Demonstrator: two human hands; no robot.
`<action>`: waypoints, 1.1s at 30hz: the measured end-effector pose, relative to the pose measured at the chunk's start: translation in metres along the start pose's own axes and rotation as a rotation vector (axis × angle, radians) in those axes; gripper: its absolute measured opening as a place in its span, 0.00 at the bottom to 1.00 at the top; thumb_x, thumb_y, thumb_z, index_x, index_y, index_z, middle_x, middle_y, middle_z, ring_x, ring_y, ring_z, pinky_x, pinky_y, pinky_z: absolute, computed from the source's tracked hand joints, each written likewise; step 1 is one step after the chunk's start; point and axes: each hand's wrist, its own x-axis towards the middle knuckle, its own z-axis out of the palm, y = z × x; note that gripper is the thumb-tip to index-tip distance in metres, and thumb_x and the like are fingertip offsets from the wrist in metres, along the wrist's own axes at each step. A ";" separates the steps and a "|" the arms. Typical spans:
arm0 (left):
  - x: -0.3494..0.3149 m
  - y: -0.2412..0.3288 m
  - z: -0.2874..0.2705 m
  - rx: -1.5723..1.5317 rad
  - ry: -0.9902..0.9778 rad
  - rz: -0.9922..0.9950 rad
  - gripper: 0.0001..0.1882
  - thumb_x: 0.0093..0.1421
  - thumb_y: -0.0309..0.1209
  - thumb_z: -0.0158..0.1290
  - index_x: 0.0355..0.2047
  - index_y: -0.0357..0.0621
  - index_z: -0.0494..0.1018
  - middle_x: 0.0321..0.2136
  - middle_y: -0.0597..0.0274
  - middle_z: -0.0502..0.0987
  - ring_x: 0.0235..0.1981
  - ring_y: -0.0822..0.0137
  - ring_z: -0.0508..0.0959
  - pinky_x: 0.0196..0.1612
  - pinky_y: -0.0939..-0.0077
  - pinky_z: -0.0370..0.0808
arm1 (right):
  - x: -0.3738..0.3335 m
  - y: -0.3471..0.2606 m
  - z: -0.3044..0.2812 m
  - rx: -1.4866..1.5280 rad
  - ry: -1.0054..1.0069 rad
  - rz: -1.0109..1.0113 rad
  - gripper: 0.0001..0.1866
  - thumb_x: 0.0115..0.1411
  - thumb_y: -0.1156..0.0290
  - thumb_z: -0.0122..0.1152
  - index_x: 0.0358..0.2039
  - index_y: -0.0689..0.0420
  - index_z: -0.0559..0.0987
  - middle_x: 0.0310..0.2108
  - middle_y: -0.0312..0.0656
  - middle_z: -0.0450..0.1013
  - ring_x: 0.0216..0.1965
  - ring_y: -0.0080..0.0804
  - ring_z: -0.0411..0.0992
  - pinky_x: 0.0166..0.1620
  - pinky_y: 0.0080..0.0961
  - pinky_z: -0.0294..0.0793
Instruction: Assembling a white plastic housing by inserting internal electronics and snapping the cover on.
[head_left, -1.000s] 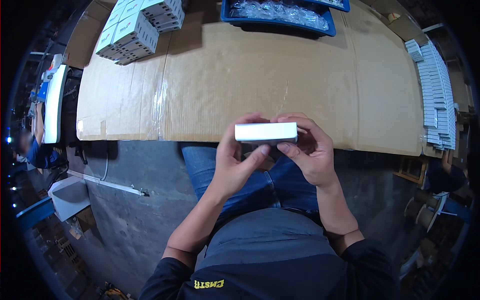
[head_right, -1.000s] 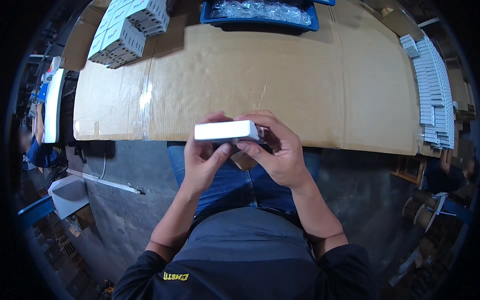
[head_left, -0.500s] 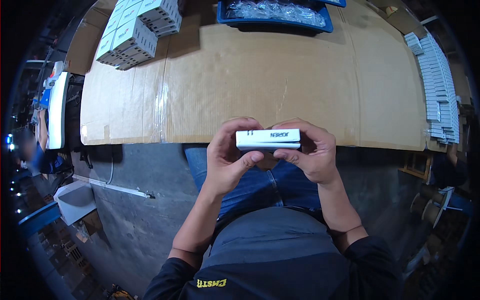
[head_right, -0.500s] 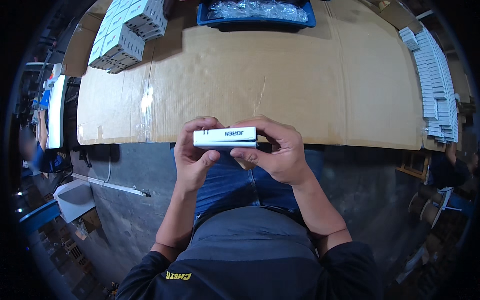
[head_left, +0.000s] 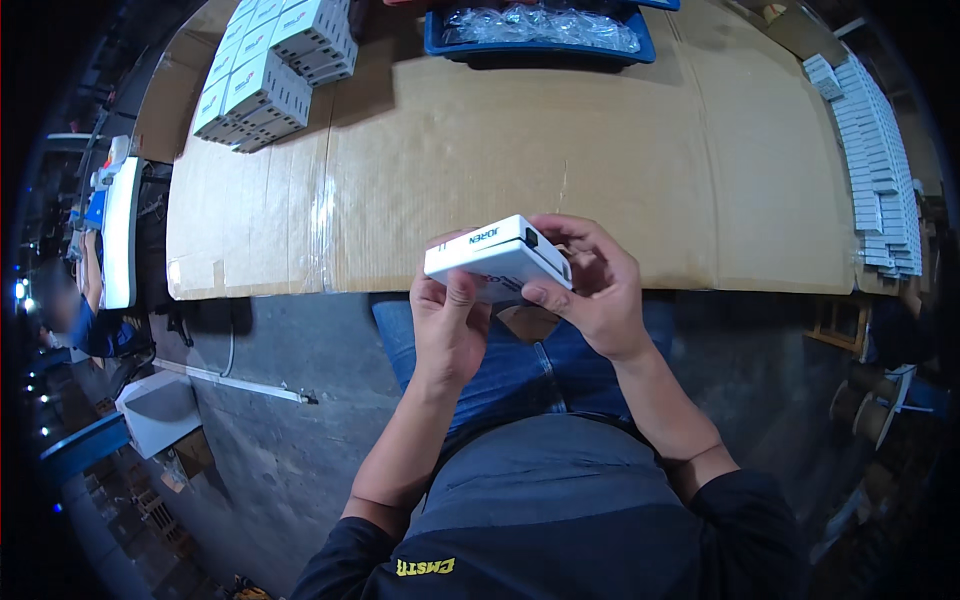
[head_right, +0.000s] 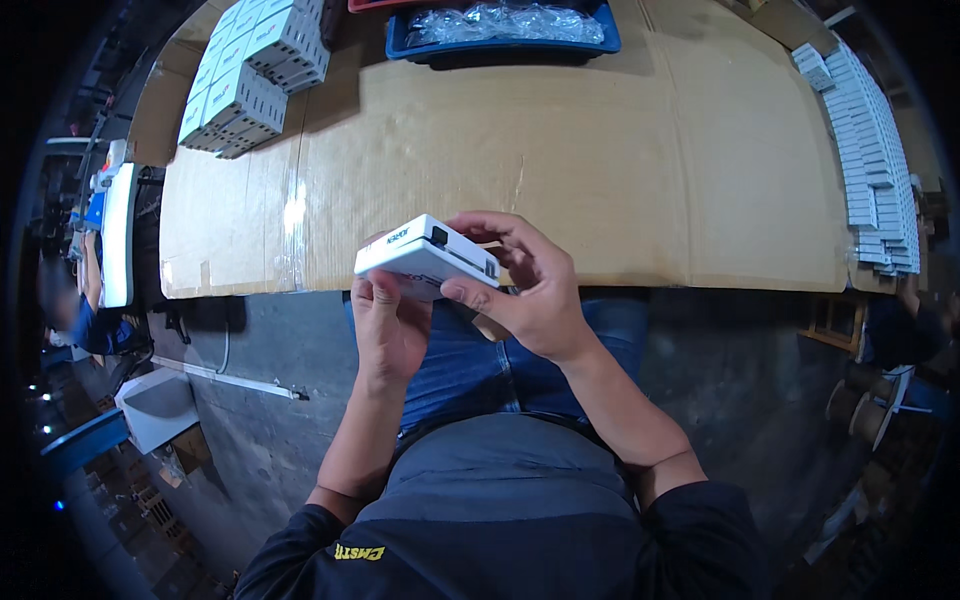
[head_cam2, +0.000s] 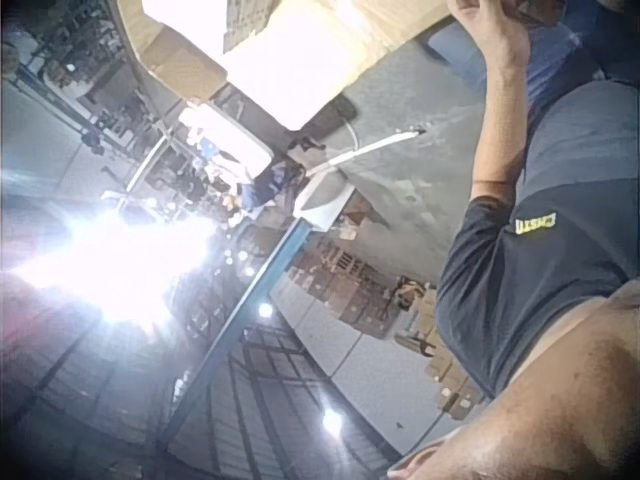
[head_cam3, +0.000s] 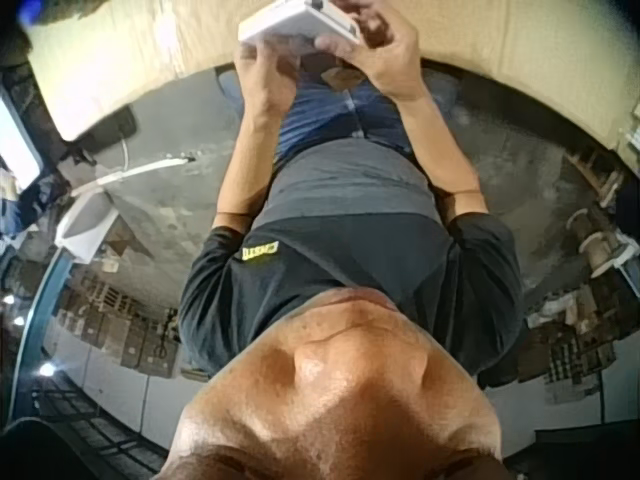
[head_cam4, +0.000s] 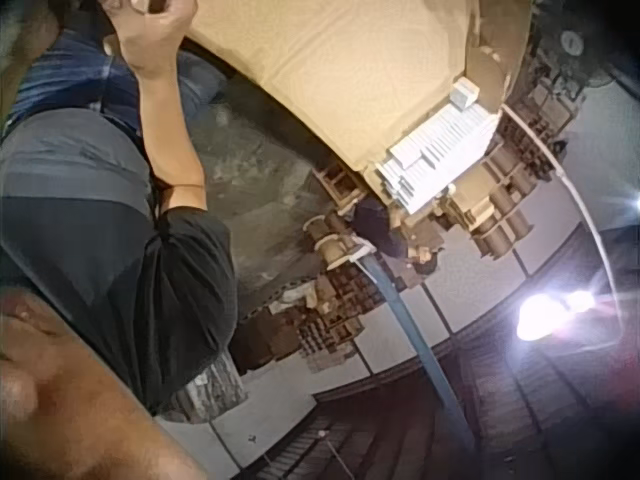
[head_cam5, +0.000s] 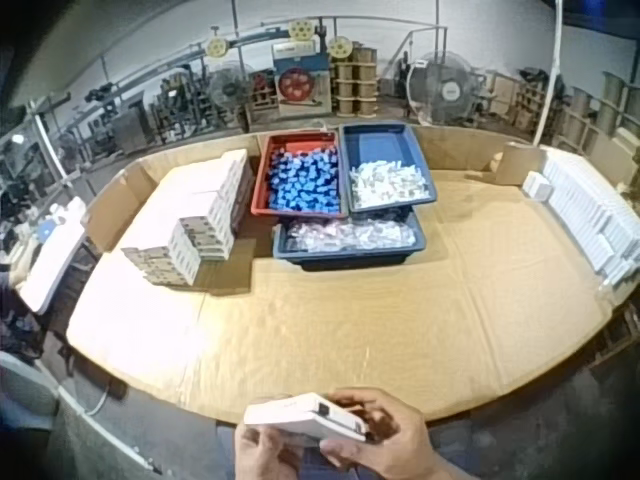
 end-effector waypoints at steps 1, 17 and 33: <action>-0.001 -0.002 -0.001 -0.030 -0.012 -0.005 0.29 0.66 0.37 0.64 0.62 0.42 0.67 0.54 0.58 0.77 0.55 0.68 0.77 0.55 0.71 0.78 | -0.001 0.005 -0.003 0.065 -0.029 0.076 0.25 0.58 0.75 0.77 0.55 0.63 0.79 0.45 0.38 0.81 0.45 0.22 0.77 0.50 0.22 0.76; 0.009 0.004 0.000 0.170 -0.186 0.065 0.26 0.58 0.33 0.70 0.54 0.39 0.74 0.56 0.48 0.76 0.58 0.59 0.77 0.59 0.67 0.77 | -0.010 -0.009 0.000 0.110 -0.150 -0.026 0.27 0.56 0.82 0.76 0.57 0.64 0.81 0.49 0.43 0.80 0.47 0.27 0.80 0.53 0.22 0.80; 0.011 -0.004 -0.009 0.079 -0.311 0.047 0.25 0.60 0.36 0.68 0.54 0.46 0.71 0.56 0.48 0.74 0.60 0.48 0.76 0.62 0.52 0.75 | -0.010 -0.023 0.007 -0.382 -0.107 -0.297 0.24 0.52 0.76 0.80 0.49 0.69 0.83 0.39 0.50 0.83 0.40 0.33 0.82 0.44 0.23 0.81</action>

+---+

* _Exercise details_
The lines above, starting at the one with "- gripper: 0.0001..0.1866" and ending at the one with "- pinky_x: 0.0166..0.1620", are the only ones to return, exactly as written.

* _Output below_
  - gripper: 0.0001..0.1866
  - thumb_x: 0.0115..0.1411
  - thumb_y: -0.1156..0.0290
  - thumb_z: -0.0122..0.1152
  - index_x: 0.0358..0.2039
  - index_y: -0.0689..0.0420
  - index_z: -0.0559..0.0987
  - middle_x: 0.0310..0.2108
  - middle_y: -0.0312..0.0656
  - middle_z: -0.0450..0.1013
  - ring_x: 0.0216..0.1965
  - ring_y: -0.0080..0.0804
  - ring_z: -0.0411..0.0992
  - pinky_x: 0.0166..0.1620

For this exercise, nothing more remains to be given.